Class I milk prices will move higher. The Agriculture Department announced the November Federal order Class I base price at $18.14 per hundredweight, up 30 cents from October, $2.62 above November 2018, and the highest Class I since January 2015. It equates to $1.56 per gallon, up from $1.33 a year ago. The 11 month average is $16.78, up from $14.82 a year ago and $16.41 in 2017.

The Oct. 17 Livestock, Dairy, and Poultry Outlook stated that, “based on recent data for milk cow numbers and dairy cow slaughter, milk cows for third quarter 2019 are expected to number 9.32 million head, 5,000 higher than forecast last month. Milk per cow for the third quarter is expected to be 5,805 pounds, an increase of 15 pounds from the last forecast.

Milk production for third quarter is thus expected at 54.1 billion pounds, up 200 million pounds than the last forecast. The fourth-quarter milk production forecast was unchanged at 53.8 billion pounds.

The 2019 forecast is 218.2 billion pounds. The forecast for the 2020 milking herd was unchanged from last month at 9.34 million head. Milk yield per cow was forecast at 23,725 pounds, an increase of 35 pounds from the last forecast, as more rapid yield growth in late 2019 should carry over into 2020. Due to the higher milk per cow forecast, the 2020 production forecast was raised 400 million pounds to 221.6 billion pounds.

U.S. dairy products continue to leave the country via the Cooperatives Working Together program. Member cooperatives accepted five offers of export assistance this week to facilitate sales of 965,625 pounds of Cheddar cheese and 180,779 pounds of cream cheese.

The product is going to customers in Asia and the Middle East from November through March 2020 and brings CWT’s 2019 sales to 44.4 million pounds of American-type and Swiss cheeses, 277,782 pounds of anhydrous milkfat, 4.5 million pounds of butter (82% milkfat), 5.3 million pounds of cream cheese and 43.5 million pounds of whole milk powder. The products are going to 27 countries and are the equivalent of 878.3 million pounds of milk on a milkfat basis.

Dairy Management Incorporated board members were in Mexico this week getting a first-hand look at dairy checkoff programs going on there, sponsored by the U.S. Dairy Export Council.

USDEC points out that Mexico is the U.S. No. 1 export market, accounting for one-quarter of U.S. dairy exports and that nearly 90% of Mexico’s dairy imports come from the U.S. Those sales amounted to $1.4 billion in 2018, says USDEC, and have increased for nine consecutive years. Exports to Southeast Asia were second, totaling about half those to Mexico, followed by Canada, China, South Korea, South America, and Japan.
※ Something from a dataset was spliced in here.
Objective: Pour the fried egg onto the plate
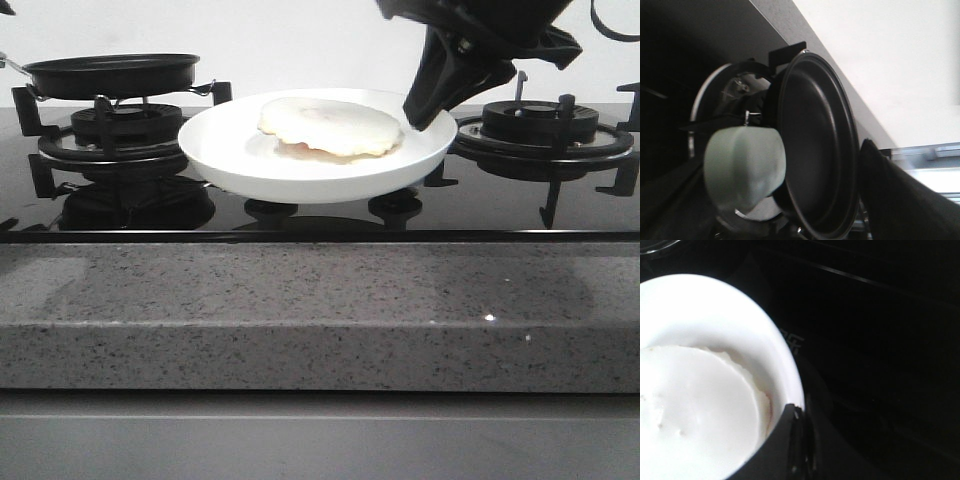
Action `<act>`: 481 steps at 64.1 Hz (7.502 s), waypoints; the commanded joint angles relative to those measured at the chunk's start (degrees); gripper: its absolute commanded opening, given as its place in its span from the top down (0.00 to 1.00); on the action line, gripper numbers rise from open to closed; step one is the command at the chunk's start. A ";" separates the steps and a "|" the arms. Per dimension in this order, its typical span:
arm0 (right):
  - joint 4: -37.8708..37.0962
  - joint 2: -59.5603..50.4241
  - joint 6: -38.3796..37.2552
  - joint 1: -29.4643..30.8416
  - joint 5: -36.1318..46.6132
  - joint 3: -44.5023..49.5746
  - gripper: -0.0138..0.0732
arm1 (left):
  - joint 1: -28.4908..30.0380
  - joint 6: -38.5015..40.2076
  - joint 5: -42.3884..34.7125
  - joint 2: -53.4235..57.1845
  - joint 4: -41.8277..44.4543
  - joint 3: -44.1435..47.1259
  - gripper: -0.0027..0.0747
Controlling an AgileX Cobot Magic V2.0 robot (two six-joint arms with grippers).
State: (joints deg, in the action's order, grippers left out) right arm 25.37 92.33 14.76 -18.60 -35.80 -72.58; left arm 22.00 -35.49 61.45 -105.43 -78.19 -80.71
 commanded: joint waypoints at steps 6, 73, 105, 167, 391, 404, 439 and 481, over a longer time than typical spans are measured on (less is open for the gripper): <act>0.96 -2.78 0.48 0.09 2.77 -1.53 0.92 | 1.04 6.96 0.94 6.84 12.66 -7.05 0.28; 0.96 -2.78 0.48 0.09 2.77 -1.53 0.92 | -41.26 42.11 -18.45 50.71 79.87 18.01 0.31; 0.96 -2.51 0.48 1.96 -3.97 -9.76 0.92 | -41.26 42.11 -21.40 60.05 77.41 28.71 0.33; 5.11 22.64 0.41 7.81 -9.77 -37.42 0.92 | -41.26 42.11 -23.94 60.05 77.41 28.71 0.33; -4.98 -64.27 -2.17 7.77 -17.83 33.02 0.92 | -41.26 42.11 -23.97 59.43 77.32 28.71 0.99; -4.98 -64.27 -2.17 7.77 -17.83 33.02 0.92 | -37.98 42.11 -36.35 64.96 81.38 33.77 0.99; -4.98 -64.27 -2.17 7.77 -17.83 33.02 0.92 | -24.39 42.11 -61.87 99.47 79.86 75.57 0.99; -4.98 -64.22 -2.17 7.77 -17.91 33.02 0.92 | -24.28 42.11 -65.92 106.70 79.30 81.24 0.99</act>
State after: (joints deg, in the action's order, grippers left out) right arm 19.80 27.72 12.42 -10.86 -57.12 -38.16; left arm -2.49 6.10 0.39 0.19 1.59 0.22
HighGround Dairy reports that “EU milk production showed the strongest year over year growth since April, supported by higher production from the top five milk producing countries on the continent and especially good output from both Ireland and Poland.”
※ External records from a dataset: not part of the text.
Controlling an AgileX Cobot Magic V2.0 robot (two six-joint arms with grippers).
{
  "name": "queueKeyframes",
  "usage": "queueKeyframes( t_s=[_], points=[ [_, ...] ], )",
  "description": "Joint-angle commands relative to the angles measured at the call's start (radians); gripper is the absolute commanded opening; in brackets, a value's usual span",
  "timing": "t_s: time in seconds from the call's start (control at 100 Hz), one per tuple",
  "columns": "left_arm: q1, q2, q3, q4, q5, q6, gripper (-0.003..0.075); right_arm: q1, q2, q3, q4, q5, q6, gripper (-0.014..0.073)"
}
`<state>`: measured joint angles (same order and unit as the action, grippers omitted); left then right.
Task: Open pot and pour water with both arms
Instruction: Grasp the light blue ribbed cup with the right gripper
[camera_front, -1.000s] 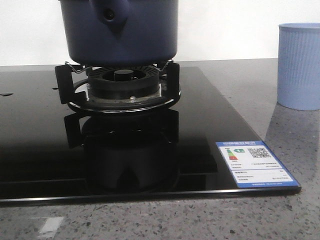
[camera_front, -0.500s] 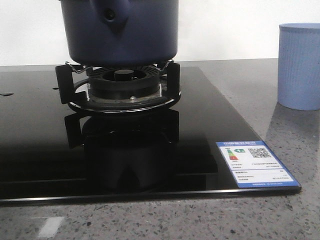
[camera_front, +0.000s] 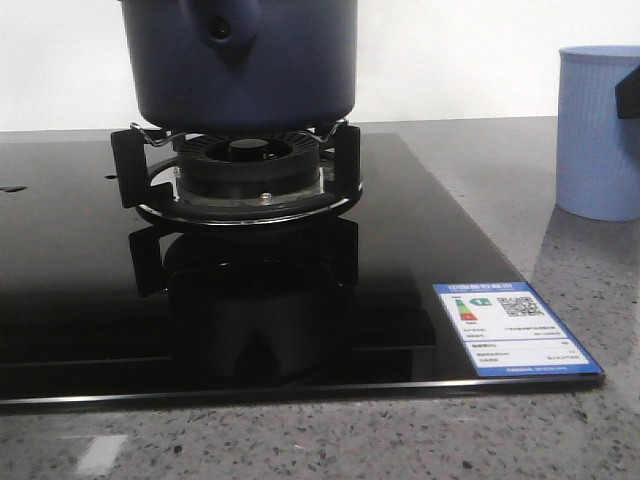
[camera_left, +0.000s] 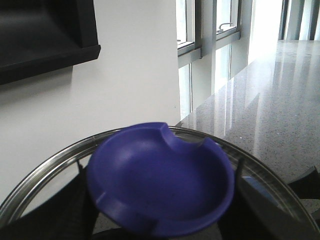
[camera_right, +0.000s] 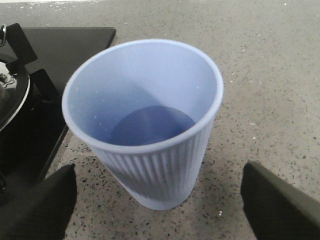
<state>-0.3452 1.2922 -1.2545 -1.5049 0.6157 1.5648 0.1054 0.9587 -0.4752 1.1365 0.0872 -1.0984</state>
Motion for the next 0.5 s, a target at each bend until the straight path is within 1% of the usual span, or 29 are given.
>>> queueKeyframes(
  t_s=[0.0, 0.13, 0.33, 0.49],
  points=[
    [-0.006, -0.035, -0.04, -0.075, 0.003, 0.001, 0.0232, 0.001, -0.005, -0.029, 0.017, -0.032, -0.009, 0.0603],
    [-0.006, -0.035, -0.04, -0.075, 0.003, 0.001, 0.0232, 0.021, -0.005, -0.029, 0.017, -0.047, -0.009, 0.0603],
    [-0.006, -0.035, -0.04, -0.075, 0.003, 0.001, 0.0232, 0.021, -0.005, -0.038, 0.017, -0.05, -0.009, 0.0603],
    [-0.006, -0.035, -0.04, -0.075, 0.009, 0.001, 0.0232, 0.021, 0.0, -0.08, 0.062, -0.021, -0.009, 0.0603]
  ],
)
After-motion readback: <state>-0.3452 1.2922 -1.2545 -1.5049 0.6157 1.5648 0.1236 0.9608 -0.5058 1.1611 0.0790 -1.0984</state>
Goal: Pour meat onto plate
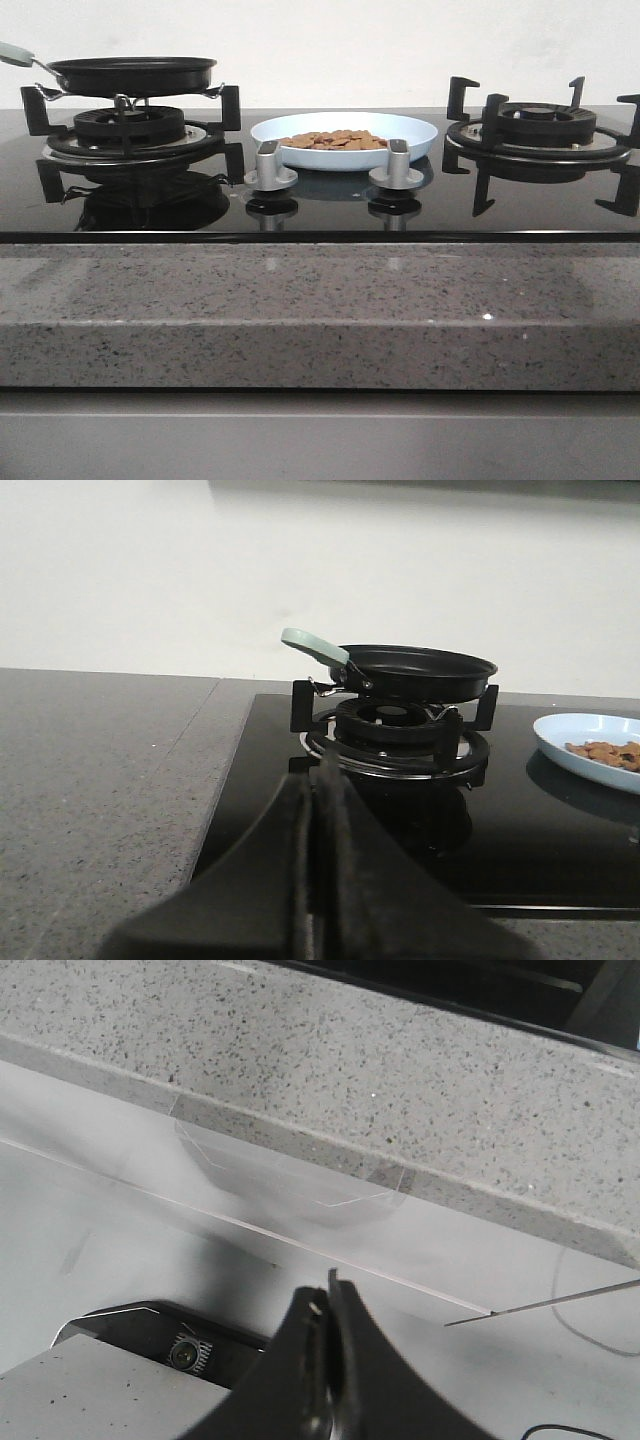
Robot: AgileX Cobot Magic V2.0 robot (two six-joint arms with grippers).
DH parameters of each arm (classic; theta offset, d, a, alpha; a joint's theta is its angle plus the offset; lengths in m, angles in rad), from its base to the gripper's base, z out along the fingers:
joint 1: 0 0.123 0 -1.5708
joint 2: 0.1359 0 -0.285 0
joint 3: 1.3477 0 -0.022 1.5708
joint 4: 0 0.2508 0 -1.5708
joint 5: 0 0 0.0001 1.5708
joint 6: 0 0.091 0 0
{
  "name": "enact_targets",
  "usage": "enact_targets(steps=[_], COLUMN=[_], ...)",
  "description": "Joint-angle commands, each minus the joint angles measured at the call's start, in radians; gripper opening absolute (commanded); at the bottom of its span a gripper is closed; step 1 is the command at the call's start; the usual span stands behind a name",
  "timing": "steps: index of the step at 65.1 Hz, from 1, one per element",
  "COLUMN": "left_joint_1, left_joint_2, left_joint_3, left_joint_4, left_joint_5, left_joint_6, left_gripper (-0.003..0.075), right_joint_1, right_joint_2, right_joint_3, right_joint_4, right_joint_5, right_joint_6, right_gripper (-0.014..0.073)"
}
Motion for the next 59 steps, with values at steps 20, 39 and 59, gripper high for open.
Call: enact_targets(steps=[20, 39, 59], left_joint_1=[-0.005, -0.005, 0.03], left_joint_2=[-0.019, -0.019, -0.019], left_joint_3=[0.006, 0.006, 0.006], left_joint_4=[0.008, 0.008, 0.01], left_joint_5=[-0.09, -0.083, -0.065], left_joint_6=[-0.053, -0.053, -0.053], left_gripper=[-0.002, -0.002, -0.002], right_joint_1=[0.0, 0.0, 0.0], right_joint_2=[0.007, 0.007, 0.007], right_joint_3=[-0.022, -0.022, -0.022], right_joint_4=[0.003, 0.003, 0.003], right_joint_5=[-0.05, -0.05, -0.05], right_joint_6=[-0.001, -0.001, -0.001], right_gripper=[-0.0069, -0.0069, -0.0069])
For the first time ever, a cheese from the United States has been judged “Best in the World” at the World Cheese Awards. A panel of 260 judges from 25 countries ranked Rogue Creamery’s Rogue River Blue No. 1 on Oct. 18 in Bergamo, Italy. There were 3,804 entries.

Rogue Creamery is located in Central Point, Oregon. The USDEC praised the award and what it means for U.S. cheese globally now that U.S. cheeses can be found in fine cheese shops and restaurants in Europe, the UK, Australia, Japan, and around the globe. Complete details are posted at the USDEC website.